* **Exercise prompt**:
Starting at the line that holds "From a set of", reproduce each line exactly up to and including the last line of the records below. Pictures stay out.

Data records
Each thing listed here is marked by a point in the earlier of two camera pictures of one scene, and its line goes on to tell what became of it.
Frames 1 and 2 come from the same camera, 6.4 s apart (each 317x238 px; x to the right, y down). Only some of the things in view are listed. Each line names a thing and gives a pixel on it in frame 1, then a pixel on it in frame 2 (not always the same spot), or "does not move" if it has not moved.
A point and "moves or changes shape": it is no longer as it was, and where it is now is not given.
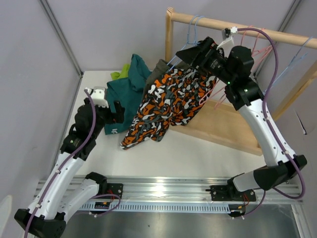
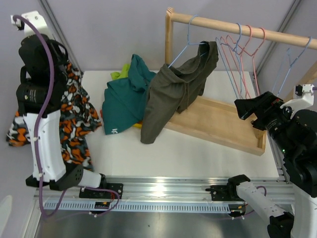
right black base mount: x=230 y=193 does not move
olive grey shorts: x=161 y=68 -> x=173 y=88
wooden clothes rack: x=212 y=120 does not move
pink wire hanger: x=206 y=97 moves or changes shape
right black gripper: x=207 y=47 -> x=266 y=103
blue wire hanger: x=186 y=41 moves or changes shape
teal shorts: x=127 y=90 does not move
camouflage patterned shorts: x=175 y=99 -> x=79 y=118
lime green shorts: x=123 y=74 does not move
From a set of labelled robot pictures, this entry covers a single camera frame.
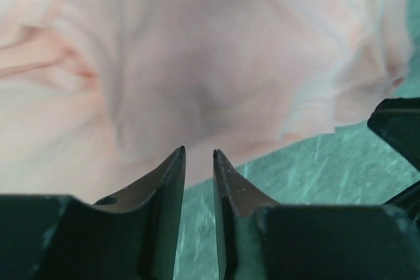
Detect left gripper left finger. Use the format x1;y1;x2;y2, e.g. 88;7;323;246
1;148;186;279

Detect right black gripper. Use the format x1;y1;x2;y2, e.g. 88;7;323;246
367;98;419;224

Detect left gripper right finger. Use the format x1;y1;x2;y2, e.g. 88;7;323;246
213;150;419;279

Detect pink t shirt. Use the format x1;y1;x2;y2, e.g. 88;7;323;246
1;0;412;203

* **Response to the task**:
From a set of labelled robot pictures, this entry covers a single camera frame.
Detect left gripper left finger. Use the format x1;y1;x2;y2, e.g. 88;7;323;246
1;148;186;279

Detect right black gripper. Use the format x1;y1;x2;y2, e.g. 88;7;323;246
367;98;419;224

Detect left gripper right finger. Use the format x1;y1;x2;y2, e.g. 88;7;323;246
213;150;419;279

Detect pink t shirt. Use the format x1;y1;x2;y2, e.g. 88;7;323;246
1;0;412;203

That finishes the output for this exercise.